** DATASET RECORDS follows **

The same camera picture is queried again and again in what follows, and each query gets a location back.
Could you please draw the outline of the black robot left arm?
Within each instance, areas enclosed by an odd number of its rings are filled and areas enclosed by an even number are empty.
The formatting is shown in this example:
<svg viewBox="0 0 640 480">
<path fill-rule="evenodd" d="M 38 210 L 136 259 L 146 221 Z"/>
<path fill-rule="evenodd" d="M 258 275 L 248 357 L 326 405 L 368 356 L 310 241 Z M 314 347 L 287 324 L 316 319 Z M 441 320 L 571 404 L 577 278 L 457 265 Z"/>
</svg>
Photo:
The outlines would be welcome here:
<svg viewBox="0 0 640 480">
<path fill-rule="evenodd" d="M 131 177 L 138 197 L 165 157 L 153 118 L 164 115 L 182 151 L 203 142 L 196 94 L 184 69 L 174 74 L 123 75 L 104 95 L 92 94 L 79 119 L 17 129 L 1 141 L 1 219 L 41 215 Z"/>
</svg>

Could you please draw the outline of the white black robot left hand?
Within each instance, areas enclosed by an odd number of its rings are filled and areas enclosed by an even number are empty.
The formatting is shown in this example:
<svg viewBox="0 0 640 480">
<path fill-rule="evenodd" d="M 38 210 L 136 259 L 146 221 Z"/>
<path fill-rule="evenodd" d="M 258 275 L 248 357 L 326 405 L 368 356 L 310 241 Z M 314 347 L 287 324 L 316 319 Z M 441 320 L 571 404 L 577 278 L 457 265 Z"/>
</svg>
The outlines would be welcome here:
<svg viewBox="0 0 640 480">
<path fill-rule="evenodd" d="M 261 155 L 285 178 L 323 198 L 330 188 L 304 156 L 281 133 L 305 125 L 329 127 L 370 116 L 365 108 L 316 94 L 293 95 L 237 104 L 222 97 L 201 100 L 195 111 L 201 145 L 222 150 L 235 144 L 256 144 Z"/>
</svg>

** End of DATASET RECORDS **
** DATASET RECORDS follows **

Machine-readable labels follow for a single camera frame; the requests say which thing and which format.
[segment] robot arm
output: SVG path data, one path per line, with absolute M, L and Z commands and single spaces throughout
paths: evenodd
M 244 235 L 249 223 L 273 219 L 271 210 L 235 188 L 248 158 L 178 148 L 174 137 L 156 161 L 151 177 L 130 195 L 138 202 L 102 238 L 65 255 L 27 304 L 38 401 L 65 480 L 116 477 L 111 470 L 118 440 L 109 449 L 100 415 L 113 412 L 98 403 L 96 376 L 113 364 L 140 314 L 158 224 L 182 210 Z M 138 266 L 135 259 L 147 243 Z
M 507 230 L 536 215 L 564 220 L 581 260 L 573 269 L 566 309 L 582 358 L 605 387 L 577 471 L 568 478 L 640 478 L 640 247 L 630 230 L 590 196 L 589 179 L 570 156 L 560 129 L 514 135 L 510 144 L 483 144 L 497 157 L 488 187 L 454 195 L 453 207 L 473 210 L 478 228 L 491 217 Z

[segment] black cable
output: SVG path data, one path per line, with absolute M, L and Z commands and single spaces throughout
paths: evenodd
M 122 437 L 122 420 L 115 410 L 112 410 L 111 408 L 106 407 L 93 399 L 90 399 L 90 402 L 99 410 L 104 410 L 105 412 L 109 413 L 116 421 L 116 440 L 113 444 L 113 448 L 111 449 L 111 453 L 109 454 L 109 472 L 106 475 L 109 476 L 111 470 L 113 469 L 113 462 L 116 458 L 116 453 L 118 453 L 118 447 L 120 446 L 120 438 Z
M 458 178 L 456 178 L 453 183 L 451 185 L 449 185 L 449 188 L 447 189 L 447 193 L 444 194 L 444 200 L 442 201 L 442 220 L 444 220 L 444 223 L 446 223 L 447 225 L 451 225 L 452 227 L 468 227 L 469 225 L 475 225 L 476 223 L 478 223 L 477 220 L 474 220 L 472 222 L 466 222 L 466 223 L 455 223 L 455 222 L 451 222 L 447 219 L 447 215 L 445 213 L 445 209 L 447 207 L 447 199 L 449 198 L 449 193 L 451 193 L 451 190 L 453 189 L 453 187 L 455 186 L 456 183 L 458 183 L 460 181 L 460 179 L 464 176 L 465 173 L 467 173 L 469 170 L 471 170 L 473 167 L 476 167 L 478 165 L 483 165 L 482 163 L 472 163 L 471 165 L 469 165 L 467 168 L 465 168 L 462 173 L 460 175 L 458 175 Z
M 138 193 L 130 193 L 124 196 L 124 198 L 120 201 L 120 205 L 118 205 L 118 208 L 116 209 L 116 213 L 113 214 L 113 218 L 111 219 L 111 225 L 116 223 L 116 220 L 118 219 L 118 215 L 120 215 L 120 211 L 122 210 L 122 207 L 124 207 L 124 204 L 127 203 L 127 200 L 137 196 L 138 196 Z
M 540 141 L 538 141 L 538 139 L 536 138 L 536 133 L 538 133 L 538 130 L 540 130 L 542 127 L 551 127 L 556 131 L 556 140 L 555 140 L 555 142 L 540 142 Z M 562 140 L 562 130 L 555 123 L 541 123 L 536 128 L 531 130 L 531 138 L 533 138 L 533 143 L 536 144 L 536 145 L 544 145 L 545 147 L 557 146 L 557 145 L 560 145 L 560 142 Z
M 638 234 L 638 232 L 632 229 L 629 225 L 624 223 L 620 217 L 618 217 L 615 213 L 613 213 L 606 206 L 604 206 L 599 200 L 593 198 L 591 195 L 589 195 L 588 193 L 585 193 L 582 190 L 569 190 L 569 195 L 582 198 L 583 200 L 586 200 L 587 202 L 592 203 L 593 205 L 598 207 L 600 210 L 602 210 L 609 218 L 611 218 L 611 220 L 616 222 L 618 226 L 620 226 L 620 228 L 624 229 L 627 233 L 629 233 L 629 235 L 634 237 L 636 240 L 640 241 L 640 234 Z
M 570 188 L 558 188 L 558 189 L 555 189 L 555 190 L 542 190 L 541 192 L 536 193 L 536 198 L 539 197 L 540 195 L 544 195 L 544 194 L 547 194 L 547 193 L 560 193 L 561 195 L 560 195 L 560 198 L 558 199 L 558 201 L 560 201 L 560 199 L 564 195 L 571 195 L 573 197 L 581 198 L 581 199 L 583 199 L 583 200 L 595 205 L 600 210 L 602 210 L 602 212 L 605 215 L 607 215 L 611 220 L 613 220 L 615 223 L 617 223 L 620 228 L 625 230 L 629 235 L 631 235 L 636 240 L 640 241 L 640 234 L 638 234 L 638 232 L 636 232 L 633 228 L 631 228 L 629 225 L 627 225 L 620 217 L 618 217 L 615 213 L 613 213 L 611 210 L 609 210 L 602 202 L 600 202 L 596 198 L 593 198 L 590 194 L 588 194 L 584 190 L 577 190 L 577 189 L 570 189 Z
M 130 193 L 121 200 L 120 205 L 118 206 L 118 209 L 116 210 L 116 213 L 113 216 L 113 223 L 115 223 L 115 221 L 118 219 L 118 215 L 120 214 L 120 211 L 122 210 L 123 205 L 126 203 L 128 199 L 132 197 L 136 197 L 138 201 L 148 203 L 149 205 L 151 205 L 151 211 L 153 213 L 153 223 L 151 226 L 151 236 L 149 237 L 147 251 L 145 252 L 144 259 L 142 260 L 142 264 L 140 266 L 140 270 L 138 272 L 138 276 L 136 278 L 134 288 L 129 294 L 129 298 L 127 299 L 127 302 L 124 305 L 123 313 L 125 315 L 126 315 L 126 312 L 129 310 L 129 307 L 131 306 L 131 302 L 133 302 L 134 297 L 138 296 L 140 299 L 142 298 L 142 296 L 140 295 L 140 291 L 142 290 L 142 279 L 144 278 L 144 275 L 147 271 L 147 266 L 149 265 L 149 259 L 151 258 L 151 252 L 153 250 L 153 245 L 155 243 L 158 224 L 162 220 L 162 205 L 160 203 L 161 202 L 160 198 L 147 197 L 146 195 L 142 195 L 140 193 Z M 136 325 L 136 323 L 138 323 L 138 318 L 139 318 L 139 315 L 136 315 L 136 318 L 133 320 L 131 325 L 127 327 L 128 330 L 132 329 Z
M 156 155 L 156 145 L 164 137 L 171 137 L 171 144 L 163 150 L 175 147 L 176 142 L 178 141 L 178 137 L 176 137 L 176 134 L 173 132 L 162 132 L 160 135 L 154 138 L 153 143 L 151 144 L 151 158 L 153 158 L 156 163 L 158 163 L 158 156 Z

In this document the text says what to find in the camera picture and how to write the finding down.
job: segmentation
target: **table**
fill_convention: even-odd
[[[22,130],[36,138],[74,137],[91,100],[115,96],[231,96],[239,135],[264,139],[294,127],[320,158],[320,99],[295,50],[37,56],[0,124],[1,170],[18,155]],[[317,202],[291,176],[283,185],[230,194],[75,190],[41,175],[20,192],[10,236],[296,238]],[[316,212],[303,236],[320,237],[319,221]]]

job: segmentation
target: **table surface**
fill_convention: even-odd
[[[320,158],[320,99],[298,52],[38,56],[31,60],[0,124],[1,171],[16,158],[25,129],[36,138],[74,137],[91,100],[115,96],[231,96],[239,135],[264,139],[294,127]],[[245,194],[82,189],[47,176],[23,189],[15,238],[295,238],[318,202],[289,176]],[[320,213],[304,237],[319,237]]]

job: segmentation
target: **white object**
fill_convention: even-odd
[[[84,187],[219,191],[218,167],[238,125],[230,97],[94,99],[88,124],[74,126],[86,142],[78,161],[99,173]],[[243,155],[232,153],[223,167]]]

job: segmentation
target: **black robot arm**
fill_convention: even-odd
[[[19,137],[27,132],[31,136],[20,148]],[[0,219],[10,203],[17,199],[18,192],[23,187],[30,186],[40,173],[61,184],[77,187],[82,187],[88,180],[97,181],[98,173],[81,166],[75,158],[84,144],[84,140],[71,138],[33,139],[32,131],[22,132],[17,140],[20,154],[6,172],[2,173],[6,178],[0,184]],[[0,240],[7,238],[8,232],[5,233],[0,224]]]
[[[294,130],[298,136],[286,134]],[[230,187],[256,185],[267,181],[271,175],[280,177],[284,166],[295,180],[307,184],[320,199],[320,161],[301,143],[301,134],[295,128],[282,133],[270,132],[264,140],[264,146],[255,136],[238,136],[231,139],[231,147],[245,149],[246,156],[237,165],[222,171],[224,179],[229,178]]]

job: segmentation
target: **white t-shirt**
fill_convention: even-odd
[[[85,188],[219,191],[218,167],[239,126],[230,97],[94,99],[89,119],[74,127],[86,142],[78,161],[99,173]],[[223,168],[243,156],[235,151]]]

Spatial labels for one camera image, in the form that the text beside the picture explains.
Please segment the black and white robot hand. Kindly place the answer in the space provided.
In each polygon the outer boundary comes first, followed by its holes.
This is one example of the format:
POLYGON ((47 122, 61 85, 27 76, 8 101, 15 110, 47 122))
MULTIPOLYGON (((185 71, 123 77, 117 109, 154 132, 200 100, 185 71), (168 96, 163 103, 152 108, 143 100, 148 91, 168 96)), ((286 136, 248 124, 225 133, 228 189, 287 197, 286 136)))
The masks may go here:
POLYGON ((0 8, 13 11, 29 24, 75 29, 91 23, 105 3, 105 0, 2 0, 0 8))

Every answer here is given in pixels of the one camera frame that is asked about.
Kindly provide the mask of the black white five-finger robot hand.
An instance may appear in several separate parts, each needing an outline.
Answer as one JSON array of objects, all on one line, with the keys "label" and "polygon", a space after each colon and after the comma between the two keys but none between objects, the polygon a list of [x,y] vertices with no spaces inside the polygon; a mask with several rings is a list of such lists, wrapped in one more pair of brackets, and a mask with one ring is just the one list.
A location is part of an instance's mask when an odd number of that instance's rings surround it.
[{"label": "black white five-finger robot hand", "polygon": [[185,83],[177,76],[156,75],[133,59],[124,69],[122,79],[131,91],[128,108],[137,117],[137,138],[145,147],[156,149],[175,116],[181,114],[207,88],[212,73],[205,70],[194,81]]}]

** End of DATASET RECORDS **
** DATASET RECORDS follows **

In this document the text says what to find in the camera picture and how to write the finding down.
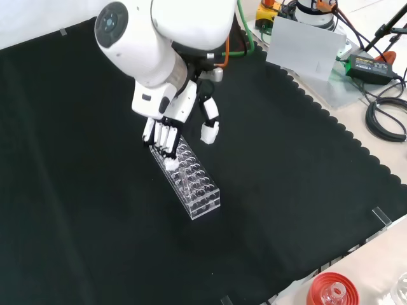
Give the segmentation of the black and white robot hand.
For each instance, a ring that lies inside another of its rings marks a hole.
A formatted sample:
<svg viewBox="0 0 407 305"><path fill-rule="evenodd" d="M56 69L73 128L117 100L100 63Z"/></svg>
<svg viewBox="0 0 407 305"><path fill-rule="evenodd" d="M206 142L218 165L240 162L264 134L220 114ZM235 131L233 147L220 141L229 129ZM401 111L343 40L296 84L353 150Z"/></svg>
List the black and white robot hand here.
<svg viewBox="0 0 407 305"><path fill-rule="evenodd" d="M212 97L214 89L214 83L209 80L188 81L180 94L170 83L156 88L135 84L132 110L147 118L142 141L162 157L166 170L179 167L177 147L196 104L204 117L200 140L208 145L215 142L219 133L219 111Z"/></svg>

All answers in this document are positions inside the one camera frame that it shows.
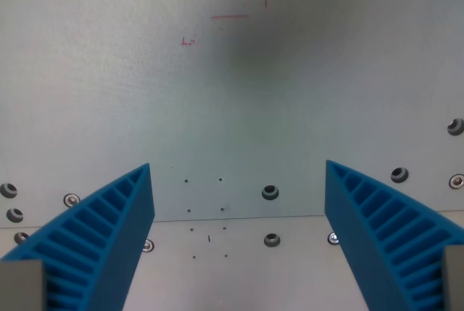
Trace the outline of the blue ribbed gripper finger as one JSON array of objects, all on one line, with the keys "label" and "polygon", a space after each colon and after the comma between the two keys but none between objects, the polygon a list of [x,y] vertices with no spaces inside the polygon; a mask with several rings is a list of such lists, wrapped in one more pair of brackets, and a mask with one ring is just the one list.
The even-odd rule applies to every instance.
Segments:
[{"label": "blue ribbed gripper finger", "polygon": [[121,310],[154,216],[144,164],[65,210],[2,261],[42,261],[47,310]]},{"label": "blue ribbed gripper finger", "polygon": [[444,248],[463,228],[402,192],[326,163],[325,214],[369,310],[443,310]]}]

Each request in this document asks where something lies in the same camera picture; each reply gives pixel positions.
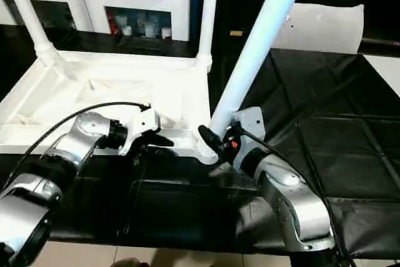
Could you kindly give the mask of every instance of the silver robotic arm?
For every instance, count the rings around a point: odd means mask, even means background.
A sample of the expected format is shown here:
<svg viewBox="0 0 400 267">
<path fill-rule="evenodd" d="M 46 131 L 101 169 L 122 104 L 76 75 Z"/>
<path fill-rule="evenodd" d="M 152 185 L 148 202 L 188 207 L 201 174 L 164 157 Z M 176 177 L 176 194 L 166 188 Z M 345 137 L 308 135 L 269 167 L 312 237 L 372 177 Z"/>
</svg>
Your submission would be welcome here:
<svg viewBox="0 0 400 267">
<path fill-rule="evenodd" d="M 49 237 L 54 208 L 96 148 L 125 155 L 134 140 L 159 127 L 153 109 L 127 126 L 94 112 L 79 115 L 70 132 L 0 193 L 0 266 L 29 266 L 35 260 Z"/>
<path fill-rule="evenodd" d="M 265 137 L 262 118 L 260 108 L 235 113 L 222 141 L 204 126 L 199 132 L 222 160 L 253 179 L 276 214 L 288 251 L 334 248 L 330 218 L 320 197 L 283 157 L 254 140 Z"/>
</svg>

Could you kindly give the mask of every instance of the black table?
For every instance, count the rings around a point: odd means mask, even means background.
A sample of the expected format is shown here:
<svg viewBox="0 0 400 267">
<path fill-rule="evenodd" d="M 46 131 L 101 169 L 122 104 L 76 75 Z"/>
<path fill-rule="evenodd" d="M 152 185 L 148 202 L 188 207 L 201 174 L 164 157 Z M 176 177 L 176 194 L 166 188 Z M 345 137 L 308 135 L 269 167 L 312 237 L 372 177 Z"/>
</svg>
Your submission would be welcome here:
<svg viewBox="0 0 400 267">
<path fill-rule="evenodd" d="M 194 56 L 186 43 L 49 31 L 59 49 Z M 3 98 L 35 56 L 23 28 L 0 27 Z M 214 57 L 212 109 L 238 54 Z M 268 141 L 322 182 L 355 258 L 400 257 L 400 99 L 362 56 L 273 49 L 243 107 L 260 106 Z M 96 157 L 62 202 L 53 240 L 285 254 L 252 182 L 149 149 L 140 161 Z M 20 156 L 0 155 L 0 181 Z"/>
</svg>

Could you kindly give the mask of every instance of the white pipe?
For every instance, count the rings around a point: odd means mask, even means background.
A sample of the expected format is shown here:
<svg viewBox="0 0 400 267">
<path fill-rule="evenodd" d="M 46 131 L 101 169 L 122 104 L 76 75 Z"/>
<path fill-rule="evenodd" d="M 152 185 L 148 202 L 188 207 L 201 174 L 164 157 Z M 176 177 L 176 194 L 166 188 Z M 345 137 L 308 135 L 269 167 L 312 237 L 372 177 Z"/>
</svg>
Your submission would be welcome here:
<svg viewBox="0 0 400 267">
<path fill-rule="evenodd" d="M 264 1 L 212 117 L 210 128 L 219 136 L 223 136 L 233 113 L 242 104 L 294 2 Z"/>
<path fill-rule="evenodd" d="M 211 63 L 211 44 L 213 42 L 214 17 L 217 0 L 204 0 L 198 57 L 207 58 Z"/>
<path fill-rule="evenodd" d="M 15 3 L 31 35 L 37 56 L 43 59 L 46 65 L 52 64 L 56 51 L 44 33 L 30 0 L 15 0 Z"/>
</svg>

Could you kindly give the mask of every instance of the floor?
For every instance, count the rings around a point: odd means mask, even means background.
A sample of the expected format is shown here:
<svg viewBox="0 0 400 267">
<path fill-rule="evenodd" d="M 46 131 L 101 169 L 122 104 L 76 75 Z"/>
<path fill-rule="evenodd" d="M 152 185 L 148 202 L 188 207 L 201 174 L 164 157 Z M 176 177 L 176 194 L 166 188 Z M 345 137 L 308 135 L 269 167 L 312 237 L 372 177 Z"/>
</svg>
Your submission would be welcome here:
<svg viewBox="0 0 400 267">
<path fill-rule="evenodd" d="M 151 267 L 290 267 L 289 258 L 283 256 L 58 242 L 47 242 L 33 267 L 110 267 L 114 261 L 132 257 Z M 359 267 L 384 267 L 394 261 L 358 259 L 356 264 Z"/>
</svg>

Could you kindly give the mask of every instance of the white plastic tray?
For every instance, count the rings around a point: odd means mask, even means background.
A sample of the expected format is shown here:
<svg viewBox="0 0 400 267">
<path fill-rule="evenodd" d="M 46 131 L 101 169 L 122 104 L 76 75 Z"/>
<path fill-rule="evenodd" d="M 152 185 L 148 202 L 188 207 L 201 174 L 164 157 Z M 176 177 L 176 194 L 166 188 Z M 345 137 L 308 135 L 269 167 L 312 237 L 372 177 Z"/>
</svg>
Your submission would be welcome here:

** End of DATASET RECORDS **

The lines in the records above that include the word "none" must be copied out.

[EXERCISE SOLUTION]:
Answer as one JSON array of objects, all on one line, with the keys "label" and "polygon", a space after each colon and after the comma between the two keys but none between objects, the polygon a list of [x,y] vertices with no spaces inside the polygon; a mask with several rings is a list of such lists, wrapped in one more pair of brackets, and a mask with one ring is just the one list.
Trace the outline of the blue ribbed gripper finger as one JSON array of objects, all on one line, with the keys "label" and "polygon", a space after each colon and after the comma between the two keys but none between objects, the polygon a list of [x,y] vertices with no spaces inside the polygon; a mask with several rings is a list of such lists, wrapped in one more pair of brackets, and a mask with one ring is just the one list.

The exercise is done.